Die Reaktion der internationalen Staatengemeinschaft? Null. Schließlich war Angreifer Saddam Hussein damals ein Verbündeter des Westens im Kampf gegen den verhassten Ayatollah Ruhollah Khomeini. Bei einem Gasangriff von Saddams Truppen auf die kurdische Stadt Halabja im Jahr 1988 starben zwischen 3200 und 5000 Menschen. Internationale Reaktion: wieder null. In einer ersten Reaktion machten die USA sogar das Opfer Iran für den Angriff verantwortlich, eine Verurteilung im UN-Sicherheitsrat scheiterte am Veto der Vereinigten Staaten und den Enthaltungen unter anderem von Großbritannien und Frankreich.

Es ist erfreulich, dass die USA dieses Mal nicht wegschauen wollen. Und es ist auch erfreulich, dass US-Präsident Barack Obama nicht sofort die Bomber und Marschflugkörper losschickte, sondern offenbar Artikel I, Kapitel 8, Paragraf 11 der US-Verfassung gelesen hat, der dem US-Kongress das Recht, Kriege zu erklären, vorbehält. Die nun geplante Militäraktion gegen Syrien ist nicht unumstritten, es ist also klug, den Volksvertretern die Letzt-Entscheidung zu überantworten.

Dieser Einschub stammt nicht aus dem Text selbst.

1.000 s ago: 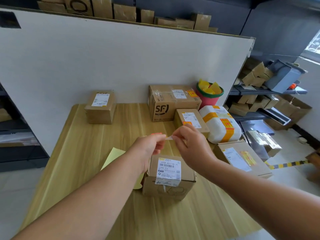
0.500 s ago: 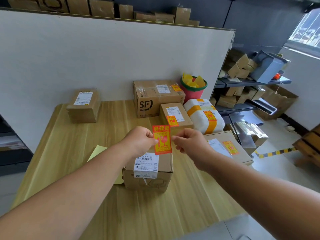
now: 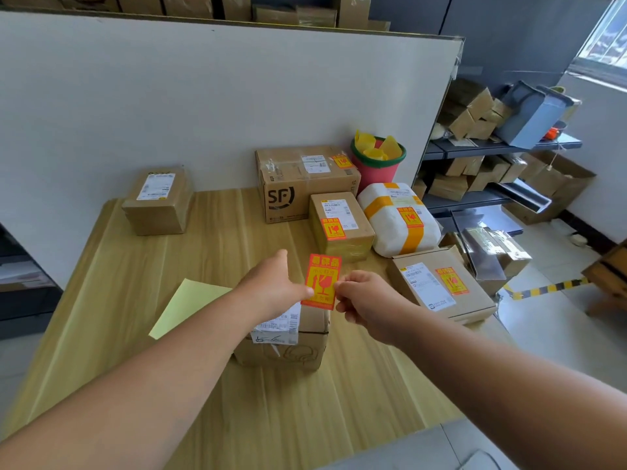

Weniger erfreulich ist die Tatsache, dass Obama offenbar gewillt ist, sich über das Völkerrecht hinwegzusetzen und notfalls auch ohne Sicherheitsratsmandat loszuschlagen. Zu Recht warnt UN-Generalsekretär Ban Ki-moon vor so einem Schritt. Die USA sollten bedenken, dass sie in 20, 30 Jahren vielleicht nicht mehr unumstrittener Hegemon auf dem Planeten Erde sein werden: Ignorieren die USA wiederholt das Völkerrecht und setzten damit einen Präzedenzfall nach dem anderen, was wird die neuen Weltmächte - etwa China - daran hindern, dereinst dasselbe zu tun? Der G20-Gipfel in St. Petersburg bietet Obama eine letzte Chance, die skeptischen Vetomächte Russland und China mit ins Boot zu holen.